Winderen used echolocation devices to capture the ultrasonic radar made by bats, and tiny ultra-sensitive underwater microphones to record the movements of sea beetles less than two millimeters long. She wants to draw attention to endangered ecosystems in the earth’s hidden worlds, and give the listener a chance to experience their magic.    

“It's installed in a dark space," Winderen said. "And I am actually hoping people can slow down and enjoy also the listening experience itself, not necessarily thinking about what it is, or what kind of a message I have with it.”

Some sounds are hiding in plain sight, but we don’t have the subtlety of perception to pick them out. At a distance of five meters or so, Tristan Perich’s  “Microtonal Wall,” emits “white noise.”

That is a sound containing so many sounds, or pitches, that no individual one can be distinguished. Leaves rustling in the breeze and the ocean surf are both examples of the phenomenon.

Perich has broken four octaves of the musical scale into 1,500 of the pitches that make up those octaves and given each pitch its own small speaker. Close up, or moving slowly past those speakers, one hears their differences.

"My piece, with 1,500 speakers, each playing individual pitches, is still just a finite fraction of this infinite sound," Perich said. "It’s just a gesture towards this idea of the infiniteness of white noise, building it up.”   
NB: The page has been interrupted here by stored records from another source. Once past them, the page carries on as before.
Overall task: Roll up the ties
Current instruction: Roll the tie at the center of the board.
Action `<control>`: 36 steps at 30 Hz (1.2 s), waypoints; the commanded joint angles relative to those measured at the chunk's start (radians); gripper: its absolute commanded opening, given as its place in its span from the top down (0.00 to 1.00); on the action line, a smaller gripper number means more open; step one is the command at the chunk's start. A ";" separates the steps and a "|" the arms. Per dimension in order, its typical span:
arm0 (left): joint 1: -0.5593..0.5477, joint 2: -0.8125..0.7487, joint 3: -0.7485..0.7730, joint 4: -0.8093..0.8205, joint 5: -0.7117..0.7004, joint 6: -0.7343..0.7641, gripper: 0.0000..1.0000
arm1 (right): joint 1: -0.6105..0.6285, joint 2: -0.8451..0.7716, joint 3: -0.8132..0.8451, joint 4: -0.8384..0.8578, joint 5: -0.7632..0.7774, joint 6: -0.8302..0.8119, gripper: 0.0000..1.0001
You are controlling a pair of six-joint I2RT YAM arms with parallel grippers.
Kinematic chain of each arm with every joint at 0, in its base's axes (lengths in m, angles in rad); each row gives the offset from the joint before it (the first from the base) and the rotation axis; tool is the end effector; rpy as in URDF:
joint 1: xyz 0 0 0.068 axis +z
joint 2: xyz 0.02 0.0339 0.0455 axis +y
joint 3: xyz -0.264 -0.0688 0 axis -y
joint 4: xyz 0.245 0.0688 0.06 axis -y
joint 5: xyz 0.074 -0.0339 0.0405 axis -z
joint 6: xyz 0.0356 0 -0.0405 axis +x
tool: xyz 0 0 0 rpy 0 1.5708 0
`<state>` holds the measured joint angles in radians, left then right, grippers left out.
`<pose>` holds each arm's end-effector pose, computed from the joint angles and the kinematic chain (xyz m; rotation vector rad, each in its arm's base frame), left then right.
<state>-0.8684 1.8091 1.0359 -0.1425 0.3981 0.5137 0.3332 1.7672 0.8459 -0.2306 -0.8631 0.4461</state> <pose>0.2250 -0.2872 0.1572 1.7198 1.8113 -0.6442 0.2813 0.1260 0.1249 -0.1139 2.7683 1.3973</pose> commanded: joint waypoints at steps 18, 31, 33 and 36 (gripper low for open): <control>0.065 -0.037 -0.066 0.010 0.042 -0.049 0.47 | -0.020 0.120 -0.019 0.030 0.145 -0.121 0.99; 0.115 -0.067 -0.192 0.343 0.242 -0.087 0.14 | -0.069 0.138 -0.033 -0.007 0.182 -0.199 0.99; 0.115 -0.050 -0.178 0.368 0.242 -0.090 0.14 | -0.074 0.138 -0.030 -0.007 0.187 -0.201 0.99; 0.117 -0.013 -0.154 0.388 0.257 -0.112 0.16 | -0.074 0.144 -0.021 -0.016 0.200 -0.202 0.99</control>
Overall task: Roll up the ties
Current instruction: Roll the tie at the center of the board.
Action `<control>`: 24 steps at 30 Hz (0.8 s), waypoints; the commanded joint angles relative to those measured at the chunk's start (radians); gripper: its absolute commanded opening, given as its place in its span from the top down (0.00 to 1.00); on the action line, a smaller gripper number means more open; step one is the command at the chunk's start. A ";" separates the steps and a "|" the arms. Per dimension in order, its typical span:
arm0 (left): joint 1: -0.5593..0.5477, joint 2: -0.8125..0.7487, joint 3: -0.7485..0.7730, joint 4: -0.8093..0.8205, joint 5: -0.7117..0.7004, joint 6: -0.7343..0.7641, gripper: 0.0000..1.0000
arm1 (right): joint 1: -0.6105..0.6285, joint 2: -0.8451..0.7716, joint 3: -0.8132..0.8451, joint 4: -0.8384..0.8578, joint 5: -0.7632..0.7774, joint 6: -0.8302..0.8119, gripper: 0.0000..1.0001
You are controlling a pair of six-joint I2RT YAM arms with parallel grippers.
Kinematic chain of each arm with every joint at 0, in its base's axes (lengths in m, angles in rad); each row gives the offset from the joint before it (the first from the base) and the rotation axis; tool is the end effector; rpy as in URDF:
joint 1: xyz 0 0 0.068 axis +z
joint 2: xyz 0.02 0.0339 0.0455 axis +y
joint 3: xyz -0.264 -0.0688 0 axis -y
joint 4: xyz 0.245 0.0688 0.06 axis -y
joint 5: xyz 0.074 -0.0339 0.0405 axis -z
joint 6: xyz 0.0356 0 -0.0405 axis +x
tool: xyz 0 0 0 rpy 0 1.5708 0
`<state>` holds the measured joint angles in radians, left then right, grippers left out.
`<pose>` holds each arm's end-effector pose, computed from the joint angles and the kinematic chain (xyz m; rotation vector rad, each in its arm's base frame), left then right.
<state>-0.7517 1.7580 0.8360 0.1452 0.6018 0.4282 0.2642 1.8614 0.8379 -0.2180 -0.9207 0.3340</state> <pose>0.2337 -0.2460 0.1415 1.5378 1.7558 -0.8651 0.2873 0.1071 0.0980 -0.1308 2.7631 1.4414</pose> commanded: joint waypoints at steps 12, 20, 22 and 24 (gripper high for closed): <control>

Sound that is implied, rather than heard, has made some of the loudest buzz at the MoMA show. Camille Norment’s work “Triplight,” consists mostly of a stand-up steel ribbed microphone, circa 1955, used by performers like Billie Holiday and Louis Armstrong. Inside the mic, she has placed a bright flickering light. 
Loneliness and the horrors of the Holocaust are evoked by Susan Philipz' acoustic work "Study for Strings." (Adam Phillips/VOA)Loneliness and the horrors of the Holocaust are evoked by Susan Philipz' acoustic work "Study for Strings." (Adam Phillips/VOA)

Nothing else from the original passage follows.